### What this task involves
Restate the whole listing word for word, missing no line.

-- Information provided follows --

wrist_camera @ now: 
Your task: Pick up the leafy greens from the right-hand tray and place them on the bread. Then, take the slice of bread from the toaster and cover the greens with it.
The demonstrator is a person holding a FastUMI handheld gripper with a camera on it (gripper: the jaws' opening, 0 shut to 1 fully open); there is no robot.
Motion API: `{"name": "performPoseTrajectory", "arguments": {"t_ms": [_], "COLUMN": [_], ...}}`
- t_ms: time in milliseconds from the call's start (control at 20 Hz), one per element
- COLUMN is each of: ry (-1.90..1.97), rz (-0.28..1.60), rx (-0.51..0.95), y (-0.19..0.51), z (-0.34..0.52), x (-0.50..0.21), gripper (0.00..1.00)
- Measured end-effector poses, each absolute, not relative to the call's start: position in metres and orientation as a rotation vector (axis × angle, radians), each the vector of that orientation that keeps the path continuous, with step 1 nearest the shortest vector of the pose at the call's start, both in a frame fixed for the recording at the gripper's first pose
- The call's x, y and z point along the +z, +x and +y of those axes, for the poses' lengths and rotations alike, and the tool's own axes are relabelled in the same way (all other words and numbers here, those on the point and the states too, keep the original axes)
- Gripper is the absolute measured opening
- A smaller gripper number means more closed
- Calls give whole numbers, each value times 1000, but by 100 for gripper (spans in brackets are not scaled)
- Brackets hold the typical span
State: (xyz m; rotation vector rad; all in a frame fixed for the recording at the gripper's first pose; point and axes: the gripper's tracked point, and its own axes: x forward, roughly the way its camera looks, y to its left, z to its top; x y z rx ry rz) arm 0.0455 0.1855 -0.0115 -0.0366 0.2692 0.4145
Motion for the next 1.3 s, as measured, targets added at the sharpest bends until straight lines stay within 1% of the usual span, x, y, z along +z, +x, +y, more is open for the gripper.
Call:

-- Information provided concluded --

### Your solution
wrist_camera @ now: 
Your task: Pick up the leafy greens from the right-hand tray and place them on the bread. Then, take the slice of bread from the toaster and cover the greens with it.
The demonstrator is a person holding a FastUMI handheld gripper with a camera on it (gripper: the jaws' opening, 0 shut to 1 fully open); there is no robot.
Motion API: `{"name": "performPoseTrajectory", "arguments": {"t_ms": [_], "COLUMN": [_], ...}}`
- t_ms: time in milliseconds from the call's start (control at 20 Hz), one per element
- COLUMN is each of: ry (-1.90..1.97), rz (-0.28..1.60), rx (-0.51..0.95), y (-0.19..0.51), z (-0.34..0.52), x (-0.50..0.21), gripper (0.00..1.00)
- Measured end-effector poses, each absolute, not relative to the call's start: position in metres and orientation as a rotation vector (axis × angle, radians), each the vector of that orientation that keeps the path continuous, with step 1 nearest the shortest vector of the pose at the call's start, both in a frame fixed for the recording at the gripper's first pose
- The call's x, y and z point along the +z, +x and +y of those axes, for the poses' lengths and rotations alike, and the tool's own axes are relabelled in the same way (all other words and numbers here, those on the point and the states too, keep the original axes)
- Gripper is the absolute measured opening
- A smaller gripper number means more closed
- Calls give whole numbers, each value times 1000, but by 100 for gripper (spans in brackets are not scaled)
- Brackets hold the typical span
State: (xyz m; rotation vector rad; all in a frame fixed for the recording at the gripper's first pose; point and axes: the gripper's tracked point, and its own axes: x forward, roughly the way its camera looks, y to its left, z to its top; x y z rx ry rz) arm 0.0455 0.1855 -0.0115 -0.0366 0.2692 0.4145
Motion for the next 1.3 s, as measured, targets added at the sharpest bends until straight lines stay within 1% of the usual span, x, y, z along +z, +x, +y, more is open for the gripper.
Call:

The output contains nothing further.